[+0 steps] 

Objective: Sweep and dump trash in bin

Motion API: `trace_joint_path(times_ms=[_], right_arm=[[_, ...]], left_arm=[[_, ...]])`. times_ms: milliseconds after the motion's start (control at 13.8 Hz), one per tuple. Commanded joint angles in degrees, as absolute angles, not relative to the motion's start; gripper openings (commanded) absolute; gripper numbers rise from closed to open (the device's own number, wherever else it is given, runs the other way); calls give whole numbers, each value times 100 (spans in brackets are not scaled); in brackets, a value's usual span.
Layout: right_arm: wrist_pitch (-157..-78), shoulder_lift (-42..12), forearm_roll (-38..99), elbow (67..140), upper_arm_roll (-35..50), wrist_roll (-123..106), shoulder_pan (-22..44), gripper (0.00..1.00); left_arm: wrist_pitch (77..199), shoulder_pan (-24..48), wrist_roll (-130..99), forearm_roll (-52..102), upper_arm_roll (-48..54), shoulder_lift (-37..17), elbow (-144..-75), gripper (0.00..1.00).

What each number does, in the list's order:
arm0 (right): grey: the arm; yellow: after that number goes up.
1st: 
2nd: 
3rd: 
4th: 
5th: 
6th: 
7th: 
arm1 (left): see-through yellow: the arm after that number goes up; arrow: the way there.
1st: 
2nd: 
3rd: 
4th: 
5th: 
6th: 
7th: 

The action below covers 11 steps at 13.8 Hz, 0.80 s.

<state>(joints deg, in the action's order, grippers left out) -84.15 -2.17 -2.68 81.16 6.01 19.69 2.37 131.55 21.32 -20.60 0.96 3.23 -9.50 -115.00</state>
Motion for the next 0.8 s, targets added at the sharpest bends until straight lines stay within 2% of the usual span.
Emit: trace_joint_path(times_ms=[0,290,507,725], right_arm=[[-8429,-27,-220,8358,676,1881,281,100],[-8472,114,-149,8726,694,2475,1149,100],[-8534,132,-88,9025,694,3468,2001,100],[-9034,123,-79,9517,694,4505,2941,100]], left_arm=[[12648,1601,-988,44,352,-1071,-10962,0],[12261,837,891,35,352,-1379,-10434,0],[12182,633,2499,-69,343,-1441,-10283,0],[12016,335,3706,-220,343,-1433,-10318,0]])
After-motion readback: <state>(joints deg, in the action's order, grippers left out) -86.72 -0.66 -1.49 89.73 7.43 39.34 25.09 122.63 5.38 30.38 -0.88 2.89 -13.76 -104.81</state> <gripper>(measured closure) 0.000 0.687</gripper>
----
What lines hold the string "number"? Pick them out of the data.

EXPECTED ANSWER
Motion API: `trace_joint_path(times_ms=[_], right_arm=[[_, ...]], left_arm=[[_, ...]])`. times_ms: milliseconds after the motion's start (control at 13.8 Hz), one per tuple. Commanded joint angles in degrees, as absolute angles, not relative to the motion's start; gripper openings (commanded) absolute; gripper numbers rise from closed to open (the device's own number, wherever else it is given, runs the other way); calls give whole numbers, each value times 100 (spans in brackets are not scaled); in brackets, a value's usual span.
What each number does, in the list's order:
arm0 (right): grey: the arm; yellow: after that number goes up.
arm1 (left): see-through yellow: the arm after that number goes up; arrow: the way there.

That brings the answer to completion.